Sunday, 15 September 2013

The Multitasking Myth: Technology Use and Instructional Outcomes

By Brent Reed, Pharm.D., BCPS, Assistant Professor, University of Maryland School of Pharmacy

As you read this blog, how many technologies are competing for your attention? Perhaps your phone is sitting nearby, buzzing intermittently with the arrival of a new text message. Or a popup has just alerted you to the 17 new emails anxiously awaiting you in your email inbox.  Indeed, the neverending competition for our attention has become almost ubiquitous.  You can set “push” notifications for everything from up-to-the-minute scores of your favorite football team to the dessert photos your friend just posted to Instagram.

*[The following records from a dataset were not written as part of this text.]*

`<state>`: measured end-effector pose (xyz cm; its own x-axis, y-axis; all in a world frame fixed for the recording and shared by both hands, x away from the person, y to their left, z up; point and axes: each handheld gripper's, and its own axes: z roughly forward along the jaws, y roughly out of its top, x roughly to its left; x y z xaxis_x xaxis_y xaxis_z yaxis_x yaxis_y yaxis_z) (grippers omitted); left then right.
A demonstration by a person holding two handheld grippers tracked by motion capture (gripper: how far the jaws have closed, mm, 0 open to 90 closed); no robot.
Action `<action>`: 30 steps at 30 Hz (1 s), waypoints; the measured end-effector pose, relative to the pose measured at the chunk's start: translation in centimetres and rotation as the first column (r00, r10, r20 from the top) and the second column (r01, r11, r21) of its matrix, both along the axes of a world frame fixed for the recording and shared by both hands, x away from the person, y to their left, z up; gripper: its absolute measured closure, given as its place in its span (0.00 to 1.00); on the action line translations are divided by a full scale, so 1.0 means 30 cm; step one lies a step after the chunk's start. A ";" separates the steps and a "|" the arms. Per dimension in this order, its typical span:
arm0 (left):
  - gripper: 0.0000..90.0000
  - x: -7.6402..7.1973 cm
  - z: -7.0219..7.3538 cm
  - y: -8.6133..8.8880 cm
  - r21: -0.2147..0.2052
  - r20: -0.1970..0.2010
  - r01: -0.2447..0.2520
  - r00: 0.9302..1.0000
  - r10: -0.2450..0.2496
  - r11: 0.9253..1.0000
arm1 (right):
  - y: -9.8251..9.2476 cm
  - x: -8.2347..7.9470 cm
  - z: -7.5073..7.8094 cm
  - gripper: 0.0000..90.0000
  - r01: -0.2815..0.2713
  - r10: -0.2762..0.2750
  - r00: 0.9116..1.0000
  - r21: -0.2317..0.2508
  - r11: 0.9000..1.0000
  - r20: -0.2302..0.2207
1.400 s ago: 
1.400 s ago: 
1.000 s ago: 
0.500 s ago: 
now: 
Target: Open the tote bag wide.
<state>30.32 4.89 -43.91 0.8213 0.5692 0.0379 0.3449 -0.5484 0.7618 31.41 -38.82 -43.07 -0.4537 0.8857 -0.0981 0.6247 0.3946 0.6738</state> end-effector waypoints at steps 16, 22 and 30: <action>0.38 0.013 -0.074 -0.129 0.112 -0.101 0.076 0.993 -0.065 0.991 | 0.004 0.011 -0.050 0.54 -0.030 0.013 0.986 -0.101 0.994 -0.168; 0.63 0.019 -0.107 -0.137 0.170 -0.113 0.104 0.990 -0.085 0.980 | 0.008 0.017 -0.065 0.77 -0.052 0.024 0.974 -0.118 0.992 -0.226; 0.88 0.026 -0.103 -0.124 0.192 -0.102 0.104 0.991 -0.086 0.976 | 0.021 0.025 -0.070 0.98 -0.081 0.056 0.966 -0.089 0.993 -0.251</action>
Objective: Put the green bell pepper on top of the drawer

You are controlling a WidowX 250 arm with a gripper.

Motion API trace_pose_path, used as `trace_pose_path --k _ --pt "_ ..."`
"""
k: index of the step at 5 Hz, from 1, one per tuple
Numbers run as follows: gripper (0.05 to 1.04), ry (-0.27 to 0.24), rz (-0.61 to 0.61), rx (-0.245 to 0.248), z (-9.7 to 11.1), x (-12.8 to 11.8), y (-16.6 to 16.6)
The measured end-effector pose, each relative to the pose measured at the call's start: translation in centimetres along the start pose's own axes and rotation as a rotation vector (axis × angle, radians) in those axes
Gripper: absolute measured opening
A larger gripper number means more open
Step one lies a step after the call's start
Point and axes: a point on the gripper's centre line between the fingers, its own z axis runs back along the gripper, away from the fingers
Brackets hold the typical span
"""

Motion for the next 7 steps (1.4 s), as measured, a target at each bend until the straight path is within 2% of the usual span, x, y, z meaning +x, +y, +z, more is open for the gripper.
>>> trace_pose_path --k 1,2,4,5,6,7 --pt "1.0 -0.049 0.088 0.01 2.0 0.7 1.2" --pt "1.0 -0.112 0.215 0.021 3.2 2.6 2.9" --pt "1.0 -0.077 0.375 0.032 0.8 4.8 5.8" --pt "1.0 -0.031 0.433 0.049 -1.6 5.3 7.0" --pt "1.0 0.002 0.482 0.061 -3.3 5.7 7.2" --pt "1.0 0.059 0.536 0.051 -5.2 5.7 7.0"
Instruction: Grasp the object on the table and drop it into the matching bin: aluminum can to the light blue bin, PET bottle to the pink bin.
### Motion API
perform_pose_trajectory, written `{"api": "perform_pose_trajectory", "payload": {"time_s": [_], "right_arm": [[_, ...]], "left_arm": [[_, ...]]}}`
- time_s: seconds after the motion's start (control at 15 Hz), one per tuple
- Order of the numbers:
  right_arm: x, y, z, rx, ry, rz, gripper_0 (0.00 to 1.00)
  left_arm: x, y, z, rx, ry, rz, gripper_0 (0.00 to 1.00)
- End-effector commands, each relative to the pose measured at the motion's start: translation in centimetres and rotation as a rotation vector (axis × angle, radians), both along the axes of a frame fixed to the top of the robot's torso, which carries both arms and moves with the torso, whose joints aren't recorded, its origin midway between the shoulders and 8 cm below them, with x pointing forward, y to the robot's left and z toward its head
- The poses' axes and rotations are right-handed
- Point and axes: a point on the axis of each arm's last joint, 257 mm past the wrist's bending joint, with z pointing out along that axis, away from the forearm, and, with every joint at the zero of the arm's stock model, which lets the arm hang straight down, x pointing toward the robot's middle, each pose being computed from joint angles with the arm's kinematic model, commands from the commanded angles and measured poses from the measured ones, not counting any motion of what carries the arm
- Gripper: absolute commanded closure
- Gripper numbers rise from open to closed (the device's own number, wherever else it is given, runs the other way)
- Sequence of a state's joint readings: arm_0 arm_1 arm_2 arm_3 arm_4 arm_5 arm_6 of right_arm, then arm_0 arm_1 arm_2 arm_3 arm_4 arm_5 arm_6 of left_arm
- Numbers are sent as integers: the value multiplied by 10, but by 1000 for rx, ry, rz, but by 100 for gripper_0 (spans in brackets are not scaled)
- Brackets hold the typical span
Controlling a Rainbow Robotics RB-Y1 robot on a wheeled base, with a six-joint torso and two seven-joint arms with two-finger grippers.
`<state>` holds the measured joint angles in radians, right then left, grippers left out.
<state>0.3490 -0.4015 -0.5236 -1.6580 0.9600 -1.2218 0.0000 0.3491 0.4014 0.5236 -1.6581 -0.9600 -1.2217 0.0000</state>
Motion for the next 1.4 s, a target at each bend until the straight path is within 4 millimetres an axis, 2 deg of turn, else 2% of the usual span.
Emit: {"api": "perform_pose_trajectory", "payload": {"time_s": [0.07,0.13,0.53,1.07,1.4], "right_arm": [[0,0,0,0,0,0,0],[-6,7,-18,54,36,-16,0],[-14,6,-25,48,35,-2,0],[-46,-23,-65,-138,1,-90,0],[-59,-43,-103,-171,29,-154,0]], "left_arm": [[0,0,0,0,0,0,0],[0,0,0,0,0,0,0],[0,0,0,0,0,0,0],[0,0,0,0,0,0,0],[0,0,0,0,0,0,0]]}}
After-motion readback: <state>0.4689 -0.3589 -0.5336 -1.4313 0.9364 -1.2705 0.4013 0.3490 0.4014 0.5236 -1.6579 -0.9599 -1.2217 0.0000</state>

The ability to manage these interruptions—often termed media multitasking—is the only way to survive in an increasingly technologically advanced society.   Or is it?  A growing body of evidence now suggests that multitasking is detrimental in many ways.  Some researchers contend that humans are incapable of performing multiple cognitive tasks at one time.  What we perceive as multitasking is essentially rapid “task switching.”1
For many young adults, especially those in the millennial generation, media multitasking is a way of life.  In a survey of undergraduate students published in 2010, Smith, et al. found that 4 out of every 5 owned a laptop computer and nearly two-thirds owned a mobile device capable of accessing the Internet.2 The overwhelming majority of young adults consider themselves excellent multitaskers, but studies indicate that individuals who proclaim themselves to be the most capable are actually the worst at multitasking.3  So too are those who most frequently multitask.4  Nevertheless, the growing prevalence of technologies that enable media multitasking has had a significant impact in a variety of areas of our lives.   The classroom and other learning environments are no exceptions.